A faithful transcription of the entries below is required.
───
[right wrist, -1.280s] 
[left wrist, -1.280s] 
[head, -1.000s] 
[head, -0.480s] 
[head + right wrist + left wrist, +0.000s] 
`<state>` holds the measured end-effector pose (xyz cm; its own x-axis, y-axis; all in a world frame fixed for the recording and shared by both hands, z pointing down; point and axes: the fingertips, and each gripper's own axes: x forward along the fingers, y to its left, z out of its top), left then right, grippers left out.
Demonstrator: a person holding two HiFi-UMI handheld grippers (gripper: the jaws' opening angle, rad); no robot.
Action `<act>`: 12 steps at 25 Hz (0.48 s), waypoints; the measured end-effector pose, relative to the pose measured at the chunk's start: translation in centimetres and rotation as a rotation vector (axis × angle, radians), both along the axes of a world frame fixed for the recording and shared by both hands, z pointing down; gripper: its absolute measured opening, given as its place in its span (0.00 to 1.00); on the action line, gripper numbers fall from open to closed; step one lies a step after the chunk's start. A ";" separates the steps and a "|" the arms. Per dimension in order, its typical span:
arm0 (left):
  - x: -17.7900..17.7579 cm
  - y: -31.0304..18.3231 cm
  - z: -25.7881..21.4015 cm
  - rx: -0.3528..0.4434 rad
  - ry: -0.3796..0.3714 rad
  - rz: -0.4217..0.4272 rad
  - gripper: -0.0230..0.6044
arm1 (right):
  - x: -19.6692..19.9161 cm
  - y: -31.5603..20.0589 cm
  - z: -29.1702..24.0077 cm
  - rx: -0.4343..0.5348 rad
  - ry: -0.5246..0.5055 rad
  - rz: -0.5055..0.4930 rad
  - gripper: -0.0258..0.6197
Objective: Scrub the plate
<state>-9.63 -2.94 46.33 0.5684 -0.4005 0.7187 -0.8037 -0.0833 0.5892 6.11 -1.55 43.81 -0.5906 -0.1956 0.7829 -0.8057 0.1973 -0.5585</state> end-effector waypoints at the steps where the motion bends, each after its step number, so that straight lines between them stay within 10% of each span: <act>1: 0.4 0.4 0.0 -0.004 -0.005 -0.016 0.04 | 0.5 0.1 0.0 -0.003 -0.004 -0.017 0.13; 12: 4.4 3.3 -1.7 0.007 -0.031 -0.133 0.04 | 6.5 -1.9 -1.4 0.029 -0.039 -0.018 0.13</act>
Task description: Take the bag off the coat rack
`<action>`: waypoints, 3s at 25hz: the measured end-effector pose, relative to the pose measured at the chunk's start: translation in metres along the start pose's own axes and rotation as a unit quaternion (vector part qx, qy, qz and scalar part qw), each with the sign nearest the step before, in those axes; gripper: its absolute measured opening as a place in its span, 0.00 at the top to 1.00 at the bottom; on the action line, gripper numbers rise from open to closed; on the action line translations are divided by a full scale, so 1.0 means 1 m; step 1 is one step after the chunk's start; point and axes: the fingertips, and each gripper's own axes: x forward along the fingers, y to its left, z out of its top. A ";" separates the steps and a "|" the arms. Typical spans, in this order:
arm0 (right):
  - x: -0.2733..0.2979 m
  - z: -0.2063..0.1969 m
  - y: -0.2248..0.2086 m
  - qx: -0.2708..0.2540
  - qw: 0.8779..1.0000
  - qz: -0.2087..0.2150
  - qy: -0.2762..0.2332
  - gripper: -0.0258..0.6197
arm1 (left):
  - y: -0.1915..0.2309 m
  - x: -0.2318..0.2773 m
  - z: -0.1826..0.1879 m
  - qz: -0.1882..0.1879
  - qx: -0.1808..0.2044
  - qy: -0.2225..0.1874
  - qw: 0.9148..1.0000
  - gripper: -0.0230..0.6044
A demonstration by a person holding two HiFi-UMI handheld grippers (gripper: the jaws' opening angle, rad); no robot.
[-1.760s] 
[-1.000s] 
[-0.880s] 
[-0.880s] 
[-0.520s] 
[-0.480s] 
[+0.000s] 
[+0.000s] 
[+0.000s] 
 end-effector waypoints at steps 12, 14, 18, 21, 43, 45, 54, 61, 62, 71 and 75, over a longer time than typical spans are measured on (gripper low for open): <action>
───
*Task result*:
[right wrist, -1.280s] 
[left wrist, -1.280s] 
[head, -1.000s] 
[head, -0.480s] 
[head + right wrist + left wrist, +0.000s] 
`<state>` holds the measured end-effector pose (xyz cm; its own x-axis, y-axis; all in a world frame fixed for the recording and shared by both hands, z pointing down; point and axes: the fingertips, and each gripper's own axes: x forward along the fingers, y to its left, z out of its top), left then right, grippers left out.
Demonstrator: a person holding two HiFi-UMI handheld grippers (gripper: the jaws' opening angle, rad); no robot.
Action `<act>`: 12 steps at 25 Hz (0.48 s), waypoints; the measured end-effector pose, relative to the pose measured at the chunk's start: translation in centimetres and rotation as a rotation vector (axis × angle, radians), both along the axes of a world frame fixed for the recording and shared by both hands, z pointing down; gripper: its absolute measured opening, given as its place in its span (0.00 to 1.00); on the action line, gripper numbers fall from open to closed; step one lies a step after the chunk's start. A ";" separates the steps and a "|" the arms. Per dimension in order, its typical span:
arm0 (left):
  - x: -17.7900..17.7579 cm
  - y: -31.0304..18.3231 cm
  - z: -25.7881..21.4015 cm
  - rx: -0.3528..0.4434 rad
  - ry: -0.3796..0.3714 rad
  - rz: -0.4217..0.4272 rad
  - gripper: -0.0230..0.6044
arm1 (right):
  - x: -19.6692..19.9161 cm
  - y: -31.5603..20.0589 cm
  - z: -29.1702..24.0077 cm
  - rx: -0.4343..0.5348 rad
  - ry: -0.5246..0.5055 rad
  - rz: -0.5055..0.4930 rad
  - gripper: -0.0258..0.6197
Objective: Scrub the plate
<state>-9.63 -2.94 46.33 0.5684 -0.4005 0.7187 -0.8037 -0.0833 0.5892 6.11 -1.55 43.81 -0.5906 -0.1956 0.7829 -0.8057 0.1973 -0.5585</state> end-effector waypoints at the steps where the motion bends, each after its step number, so that straight lines between them stay within 10% of each span: <act>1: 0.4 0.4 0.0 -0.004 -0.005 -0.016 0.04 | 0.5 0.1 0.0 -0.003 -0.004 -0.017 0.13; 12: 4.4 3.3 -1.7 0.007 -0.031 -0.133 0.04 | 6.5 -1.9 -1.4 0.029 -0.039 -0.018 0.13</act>
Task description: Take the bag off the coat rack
`<action>`: waypoints, 3s at 25hz: the measured end-effector pose, relative to the pose measured at the chunk's start: translation in metres along the start pose's own axes and rotation as a unit quaternion (vector part qx, qy, qz and scalar part qw), each with the sign nearest the step before, in those axes; gripper: its absolute measured opening as a place in its span, 0.00 at the top to 1.00 at the bottom; on the action line, gripper numbers rise from open to closed; on the action line translations are divided by a full scale, so 1.0 means 1 m; step 1 is one step after the chunk's start; point and axes: the fingertips, and each gripper's own axes: x forward along the fingers, y to its left, z out of its top. A ";" separates the steps and a "|" the arms. Typical spans, in this order:
arm0 (right):
  - x: -0.2733..0.2979 m
  - z: -0.2063..0.1969 m
  - y: -0.2248..0.2086 m
  - qx: -0.2708..0.2540
  - qw: 0.8779..1.0000
  - qz: -0.2087..0.2150
  - qy: -0.2762..0.2332
  - gripper: -0.0258..0.6197
arm1 (left):
  - y: -0.1915..0.2309 m
  - x: -0.2318..0.2773 m
  - z: -0.1826..0.1879 m
  - qz: -0.1882..0.1879
  - qx: -0.1808..0.2044
  - qy: -0.2225..0.1874
  - qw: 0.9148..1.0000
  - gripper: -0.0230..0.6044
A demonstration by a person holding two HiFi-UMI handheld grippers (gripper: the jaws' opening angle, rad); no robot.
[-1.760s] 
[-1.000s] 
[-0.880s] 
[-0.880s] 
[-0.520s] 
[-0.480s] 
[+0.000s] 
[+0.000s] 
[+0.000s] 
 end-effector waypoints at steps 12, 14, 18, 21, 43, 45, 54, 61, 62, 71 and 75, over a longer time than typical spans are measured on (gripper low for open): <action>

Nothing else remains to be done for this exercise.